I was especially impelled to pass on a story about this particular formation because this one has a featured spot in my movie. It was perfect on the ground, with all the stalks laid in a gorgeous carpet, nothing damaged, no evidence of any human tampering. “Yes, there is a real phenomenon,” says Andy Thomas, who is using this perfect glyph in his presentation to a conference audience about the fact that there incontrovertibly is a real phenomenon.
To follow up on the note in the last post about buying the film T-shirt, here’s a 90 second video we did after we made the shirts. I was touched by the things people said, and we use this video as the clincher to sell DVDs on our sale site: http://www.CropCircleMovie.com.
Here’s how we set it up:
We can keep telling you all kinds of great things about this award-winning documentary, but don’t just take our word for it. Watch the video below to find out what those who’ve seen “What On Earth?” have to say…
Someone working with Ilene, who was listening as she and I talked, sent me something afterward that I was so touched by that I am sharing the sweetness.
Hi Suzanne ~
You know, usually Ilene has to prod me to speak up, but I guess you bring out the chatty part of me!
I am looking forward to seeing your movie, and I am so glad to know about your engagement of this phenomenon and the lovely relationship you have to all-things-curious. I am currently contemplating “mystery” from a new angle and imagining re-inventing myself to become a “Mystery Coach.” I’m thinkin’ it’d be a good use of my formal training in Social Work and Coaching, not to mention 30+ years of swimming in mystery myself! I’d like to assist folks in moving past what is known, traversing the fear of the unknown, and teaching the skills of how to be and do what has never been done before.

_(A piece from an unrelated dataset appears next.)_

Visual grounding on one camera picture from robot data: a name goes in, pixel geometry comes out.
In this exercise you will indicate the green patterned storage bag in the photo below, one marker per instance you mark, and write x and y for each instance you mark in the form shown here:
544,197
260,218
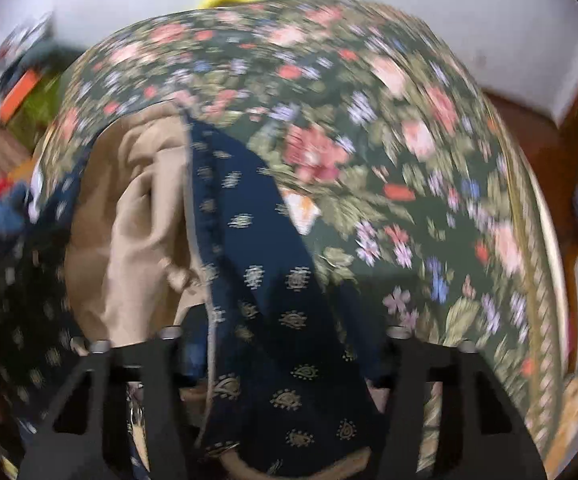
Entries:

I mention all this for the purpose of wanting to give substance to my words in saying to you, You inspire a creativity that I feel at a very deep level of my being. Listening to you talk with Ilene today has enlivened my long-time love of crop circles and the mystery of the “Circle-Makers” – as I like to call ‘them’. I am excited as I wonder about the way I might incorporate the Circle-Makers into my teaching/coaching plan – it’d be such a fun platform for demonstrating a practical engagement with mystery.
So I am just wondering out loud here as a tribute to you and how contagious your generous enthusiasm is to those of us who hear what you have to say. Thanks very much for being in the world and doing whatever you do – today, it’s your crop circles work, but with you I imagine your enthusiasm is all-pervasive!
Cheers!
Deki Fox
Lake Geneva, Wisconsin
It was lively in the chat room during the show, and here’s something I loved from someone there: “Crop circles are something we can SEE, TOUCH and let the mind puzzle over while the heart opens to the mystery they are.”
And here’s a bit of chat room transcript. Ilene and I were talking about the natives in South America, with no concept of ships, not recognizing them in their harbors when the white man came to the New World:
DD: The shamans/holy men of the tribe caught the vision/meaning of the ships on the horizon and told stories that made sense to the natives until they could then understand what they were seeing.
DD: Suzanne is our current-day shaman with regards to the crop circles!
Ilene: don’t understand what you’re saying with that one, DD
DD: The shamans did ‘work’ until the ‘people’ could make sense of what they saw.